Assumere alimenti fermentati oppure ricorrere alla supplementazione con probiotici modula la composizione del consorzio microbico e porta all’aumentata produzione di GLP-1 (Glucagon-Like Peptide 1) e di acidi grassi a catena corta (Short-chain fatty acids).  Il GLP-1 viene rilasciato, subito dopo l’assunzione di un pasto, da cellule specializzate presenti nel nostro intestino. GLP-1 agisce in modo da

  • modulare il rilascio di insulina da parte delle beta-cellule pancreatiche;
  • inibire la secrezione del glucagone;
  • rallentare lo svuotamento gastrico;
  • e incrementare il senso di sazietà dopo il pasto.

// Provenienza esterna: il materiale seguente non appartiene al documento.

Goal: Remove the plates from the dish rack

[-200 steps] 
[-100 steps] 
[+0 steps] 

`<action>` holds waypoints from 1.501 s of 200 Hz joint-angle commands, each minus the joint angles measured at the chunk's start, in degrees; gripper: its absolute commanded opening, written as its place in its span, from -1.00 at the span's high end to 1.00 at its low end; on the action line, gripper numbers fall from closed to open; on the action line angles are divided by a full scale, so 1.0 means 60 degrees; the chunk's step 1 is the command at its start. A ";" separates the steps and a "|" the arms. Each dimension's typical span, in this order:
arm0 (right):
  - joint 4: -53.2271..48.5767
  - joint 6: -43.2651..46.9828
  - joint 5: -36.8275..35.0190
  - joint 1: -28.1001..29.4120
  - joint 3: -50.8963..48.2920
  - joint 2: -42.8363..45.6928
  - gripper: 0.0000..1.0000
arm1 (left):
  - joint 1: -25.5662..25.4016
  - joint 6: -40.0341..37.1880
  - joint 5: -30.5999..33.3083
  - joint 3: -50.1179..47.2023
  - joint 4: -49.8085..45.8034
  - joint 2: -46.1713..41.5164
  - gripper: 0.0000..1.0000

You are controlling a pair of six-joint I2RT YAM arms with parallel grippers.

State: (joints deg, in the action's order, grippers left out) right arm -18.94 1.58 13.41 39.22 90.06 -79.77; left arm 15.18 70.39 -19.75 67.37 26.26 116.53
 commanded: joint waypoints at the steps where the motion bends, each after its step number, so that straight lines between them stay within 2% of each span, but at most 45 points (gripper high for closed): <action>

Quest’ultimo effetto è dovuto in parte alla modulazione nel rilascio di insulina, in parte al rallentato svuotamento gastrico ma è soprattutto la conseguenza del fatto che GLP-1 agisce sui recettori cerebrali preposti al controllo dell’appetito. GLP-1 è, infatti, in grado di passare attraverso la barriera emato-encefalica e di raggiungere il centro della sazietà a livello ipotalamico. Il maggior senso di sazietà aiuta a consumare meno cibo e, conseguentemente, a ridurre il peso corporeo. Una delle principali difficoltà dello stare a dieta, secondo quanto riferito dai pazienti, è infatti proprio legata agli attacchi di fame.

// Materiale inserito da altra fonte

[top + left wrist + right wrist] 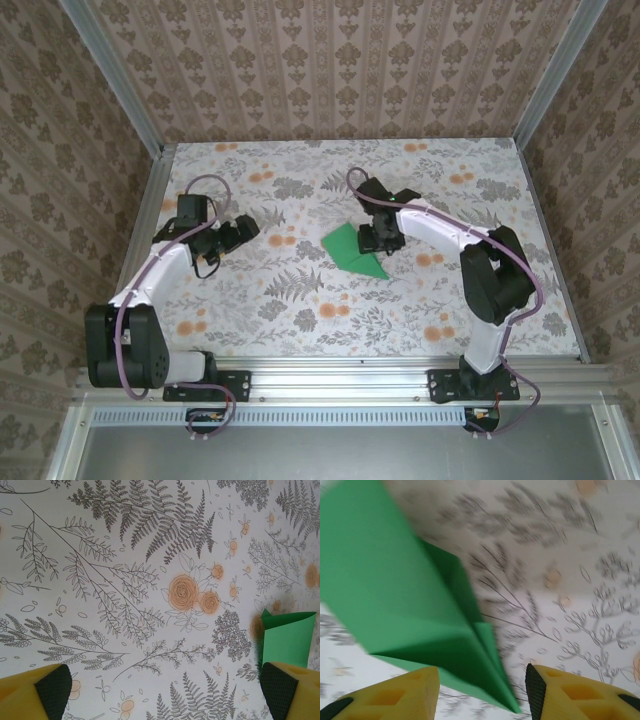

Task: Fold a paper plane with a square sheet of paper (pick it up from the middle)
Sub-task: Rotate the paper at the center of the table.

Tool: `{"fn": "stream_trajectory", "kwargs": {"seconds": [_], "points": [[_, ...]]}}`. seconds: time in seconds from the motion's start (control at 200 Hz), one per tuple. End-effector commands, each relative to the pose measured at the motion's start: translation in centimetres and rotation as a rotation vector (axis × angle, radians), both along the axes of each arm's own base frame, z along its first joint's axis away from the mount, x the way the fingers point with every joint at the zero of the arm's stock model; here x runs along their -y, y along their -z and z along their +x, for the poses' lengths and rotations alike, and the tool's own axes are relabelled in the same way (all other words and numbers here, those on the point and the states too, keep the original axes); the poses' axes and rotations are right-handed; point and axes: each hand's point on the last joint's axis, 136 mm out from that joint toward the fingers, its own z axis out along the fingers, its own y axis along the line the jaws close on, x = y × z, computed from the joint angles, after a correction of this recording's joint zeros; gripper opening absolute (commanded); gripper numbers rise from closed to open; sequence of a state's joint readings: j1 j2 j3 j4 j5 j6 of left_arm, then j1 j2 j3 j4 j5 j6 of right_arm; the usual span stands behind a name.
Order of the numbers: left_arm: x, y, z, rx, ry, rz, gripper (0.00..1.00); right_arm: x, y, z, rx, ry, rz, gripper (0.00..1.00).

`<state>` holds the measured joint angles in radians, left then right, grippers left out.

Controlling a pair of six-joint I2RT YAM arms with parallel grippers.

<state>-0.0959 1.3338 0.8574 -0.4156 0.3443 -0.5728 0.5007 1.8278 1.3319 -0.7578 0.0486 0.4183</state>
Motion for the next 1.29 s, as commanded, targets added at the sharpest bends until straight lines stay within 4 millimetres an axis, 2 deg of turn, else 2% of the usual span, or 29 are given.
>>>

Per quanto la ricerca scientifica si stia concentrando ultimamente sullo studio dei singoli ceppi batterici rincorrendo il concetto che il singolo ceppo può esercitare un’azione specifica sul nostro organismo, alcuni studi dimostrano che i probiotici, se assunti in quantità adeguate, hanno azioni benefiche sulla nostra salute indipendentemente dal ceppo di appartenenza.

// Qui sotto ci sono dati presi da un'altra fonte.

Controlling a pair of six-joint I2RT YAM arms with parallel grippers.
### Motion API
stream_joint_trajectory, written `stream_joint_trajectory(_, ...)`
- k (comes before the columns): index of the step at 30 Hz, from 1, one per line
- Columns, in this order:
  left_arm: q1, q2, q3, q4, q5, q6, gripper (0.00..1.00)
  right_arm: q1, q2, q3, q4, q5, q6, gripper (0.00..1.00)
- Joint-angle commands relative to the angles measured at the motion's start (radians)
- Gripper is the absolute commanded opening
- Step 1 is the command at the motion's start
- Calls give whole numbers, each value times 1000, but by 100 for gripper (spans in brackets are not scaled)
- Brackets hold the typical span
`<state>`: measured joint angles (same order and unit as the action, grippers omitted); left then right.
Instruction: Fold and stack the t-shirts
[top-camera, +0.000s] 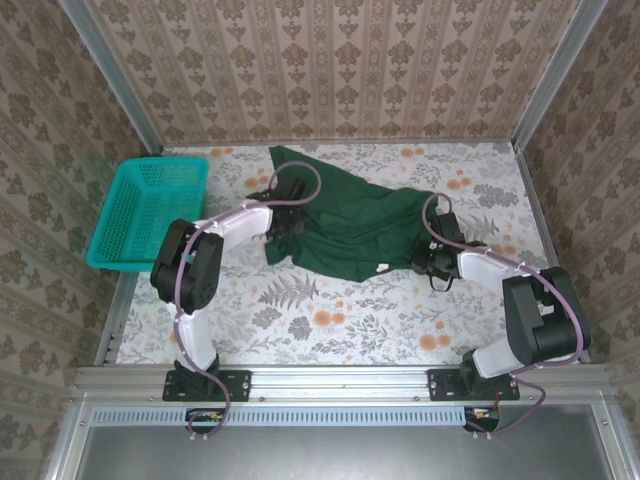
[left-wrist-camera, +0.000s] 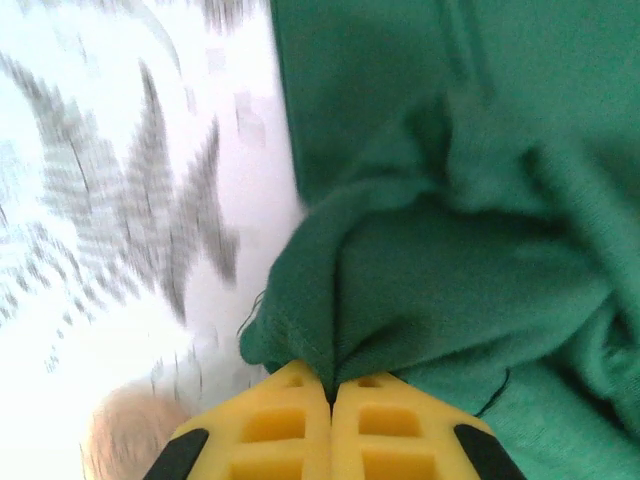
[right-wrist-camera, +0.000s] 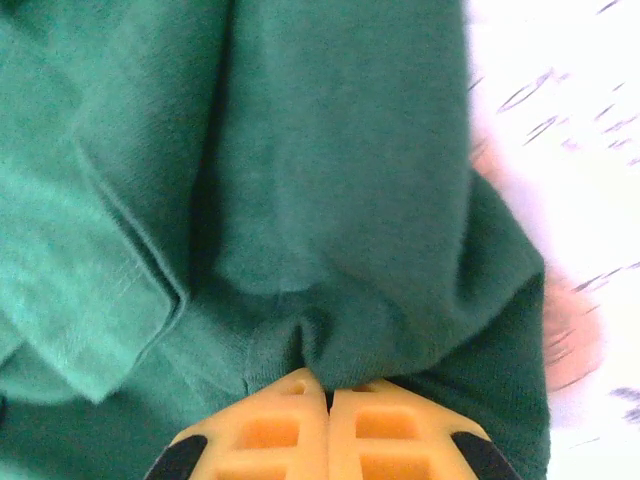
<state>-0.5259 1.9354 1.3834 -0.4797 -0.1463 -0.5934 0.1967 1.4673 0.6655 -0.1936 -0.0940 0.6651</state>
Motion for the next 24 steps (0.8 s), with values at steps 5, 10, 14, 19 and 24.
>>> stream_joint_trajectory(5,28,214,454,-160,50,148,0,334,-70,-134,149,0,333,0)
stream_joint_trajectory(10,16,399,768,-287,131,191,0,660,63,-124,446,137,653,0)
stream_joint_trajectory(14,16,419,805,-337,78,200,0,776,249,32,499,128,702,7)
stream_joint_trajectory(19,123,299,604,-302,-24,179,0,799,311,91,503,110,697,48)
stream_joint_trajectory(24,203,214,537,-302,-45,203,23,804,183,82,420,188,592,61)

I benefici di un consumo regolare dia alimenti fermentati possono essere così elencati:

  • riduzione del peso corporeo e di conseguenza del BMI;
  • riduzione della circonferenza vita;
  • riduzione dei livelli di glicemia e insulinemia basali (promuovono dunque una migliore insulino-sensibilità);
  • protezione dal rischio cardiovascolare;
  • miglioramento della funzionalità del gastro-enterico;
  • potenziamento del Sistema Immunitario;
  • aumento della biodiversità del microbiota intestinale, che risulta essere più ricco in generi e specie batteriche;
  • riduzione degli indicatori di stato infiammatorio (PCR, VES, fibrinogeno).

Le conclusioni

Una dieta in cui manchino gli alimenti fermentati non può considerarsi una dieta sana. Se state pensando di fare qualcosa che porti un grande vantaggio alla vostra salute presente e futura, allora dovreste consumare con regolarità uno o più dei seguenti alimenti:

  1. miso (giapponese),
  2. kombucha (cinese),
  3. kimchi (coreano),
  4. labneh (mediorientale),
  5. lassi (indiano),
  6. crauti,
  7. cetrioli e carote sott’aceto,
  8. yogurt,
  9. kefir.
  10. garum (colatura di alici).

 

Riferimento bibliografico

Hill C, Tancredi DJ, Cifelli CJ, Slavin JL, Gahche J, Marco ML, Hutkins R, Fulgoni VL 3rd, Merenstein D, Sanders ME. Positive Health Outcomes Associated with Live Microbe Intake from Foods, Including Fermented Foods, Assessed using the NHANES Database. J Nutr. 2023 Apr;153(4):1143-1149. doi: 10.1016/j.tjnut.2023.02.019. Epub 2023 Feb 22. PMID: 36822397; PMCID: PMC10196563.